Copy the data below. Keep every line exactly as it is.

-- Opening Marker --

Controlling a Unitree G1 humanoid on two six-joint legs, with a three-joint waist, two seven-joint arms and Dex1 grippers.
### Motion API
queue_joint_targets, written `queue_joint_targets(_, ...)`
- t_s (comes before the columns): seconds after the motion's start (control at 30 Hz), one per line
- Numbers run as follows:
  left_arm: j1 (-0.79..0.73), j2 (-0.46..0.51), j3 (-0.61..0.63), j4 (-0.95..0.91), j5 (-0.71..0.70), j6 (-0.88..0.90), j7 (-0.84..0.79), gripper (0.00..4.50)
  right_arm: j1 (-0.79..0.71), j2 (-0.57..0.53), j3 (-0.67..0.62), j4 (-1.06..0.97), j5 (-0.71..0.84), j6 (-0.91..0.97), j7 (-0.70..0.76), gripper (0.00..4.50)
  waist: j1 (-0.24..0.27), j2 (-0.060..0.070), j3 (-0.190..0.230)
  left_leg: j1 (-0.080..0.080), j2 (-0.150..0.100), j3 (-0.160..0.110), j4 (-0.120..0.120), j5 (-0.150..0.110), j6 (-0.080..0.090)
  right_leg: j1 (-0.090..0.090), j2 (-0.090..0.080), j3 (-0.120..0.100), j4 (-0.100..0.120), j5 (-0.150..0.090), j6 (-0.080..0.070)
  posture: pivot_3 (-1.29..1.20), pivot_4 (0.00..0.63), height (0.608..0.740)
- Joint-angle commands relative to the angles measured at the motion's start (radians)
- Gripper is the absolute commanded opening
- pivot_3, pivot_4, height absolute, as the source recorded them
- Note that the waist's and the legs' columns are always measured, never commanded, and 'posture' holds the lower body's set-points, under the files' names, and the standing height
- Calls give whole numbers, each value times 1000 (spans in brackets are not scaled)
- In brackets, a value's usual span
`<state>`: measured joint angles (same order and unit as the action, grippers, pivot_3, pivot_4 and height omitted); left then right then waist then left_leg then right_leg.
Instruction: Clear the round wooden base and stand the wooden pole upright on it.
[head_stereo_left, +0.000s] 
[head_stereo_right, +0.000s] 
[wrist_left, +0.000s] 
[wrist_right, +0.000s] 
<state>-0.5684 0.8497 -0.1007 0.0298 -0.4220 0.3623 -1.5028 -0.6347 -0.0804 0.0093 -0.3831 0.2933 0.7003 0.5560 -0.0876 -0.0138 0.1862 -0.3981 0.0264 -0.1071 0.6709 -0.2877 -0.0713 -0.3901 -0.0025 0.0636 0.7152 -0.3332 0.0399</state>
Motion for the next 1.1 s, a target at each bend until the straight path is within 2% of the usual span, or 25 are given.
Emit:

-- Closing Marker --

Problem solution:
Controlling a Unitree G1 humanoid on two six-joint legs, with a three-joint waist, two seven-joint arms and Dex1 grippers.
### Motion API
queue_joint_targets, written `queue_joint_targets(_, ...)`
- t_s (comes before the columns): seconds after the motion's start (control at 30 Hz), one per line
- Numbers run as follows:
  left_arm: j1 (-0.79..0.73), j2 (-0.46..0.51), j3 (-0.61..0.63), j4 (-0.95..0.91), j5 (-0.71..0.70), j6 (-0.88..0.90), j7 (-0.84..0.79), gripper (0.00..4.50)
  right_arm: j1 (-0.79..0.71), j2 (-0.57..0.53), j3 (-0.67..0.62), j4 (-1.06..0.97), j5 (-0.71..0.84), j6 (-0.91..0.97), j7 (-0.70..0.76), gripper (0.00..4.50)
  waist: j1 (-0.24..0.27), j2 (-0.060..0.070), j3 (-0.190..0.230)
  left_leg: j1 (-0.080..0.080), j2 (-0.150..0.100), j3 (-0.160..0.110), j4 (-0.120..0.120), j5 (-0.150..0.110), j6 (-0.080..0.090)
  right_leg: j1 (-0.090..0.090), j2 (-0.090..0.080), j3 (-0.120..0.100), j4 (-0.100..0.120), j5 (-0.150..0.090), j6 (-0.080..0.070)
  posture: pivot_3 (-1.29..1.20), pivot_4 (0.00..0.63), height (0.608..0.740)
- Joint-angle commands relative to the angles measured at the motion's start (radians)
- Gripper is the absolute commanded opening
- pivot_3, pivot_4, height absolute, as the source recorded them
- Note that the waist's and the legs' columns are always measured, never commanded, and 'posture' holds the lower body's set-points, under the files' names, and the standing height
- Calls give whole numbers, each value times 1000 (spans in brackets are not scaled)
- In brackets, a value's usual span
`<state>`: measured joint angles (same order and unit as the action, grippers, pivot_3, pivot_4 and height omitted); left then right then waist then left_leg then right_leg.
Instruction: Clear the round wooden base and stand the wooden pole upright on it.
[head_stereo_left, +0.000s] 
[head_stereo_right, +0.000s] 
[wrist_left, +0.000s] 
[wrist_right, +0.000s] 
<state>-0.5684 0.8497 -0.1007 0.0298 -0.4220 0.3623 -1.5028 -0.6347 -0.0804 0.0093 -0.3831 0.2933 0.7003 0.5560 -0.0876 -0.0138 0.1862 -0.3981 0.0264 -0.1071 0.6709 -0.2877 -0.0713 -0.3901 -0.0025 0.0636 0.7152 -0.3332 0.0399</state>
Motion for the next 1.1 s, a target at each bend until the straight path is within 2% of the usual span, or 25 are given.
Emit:

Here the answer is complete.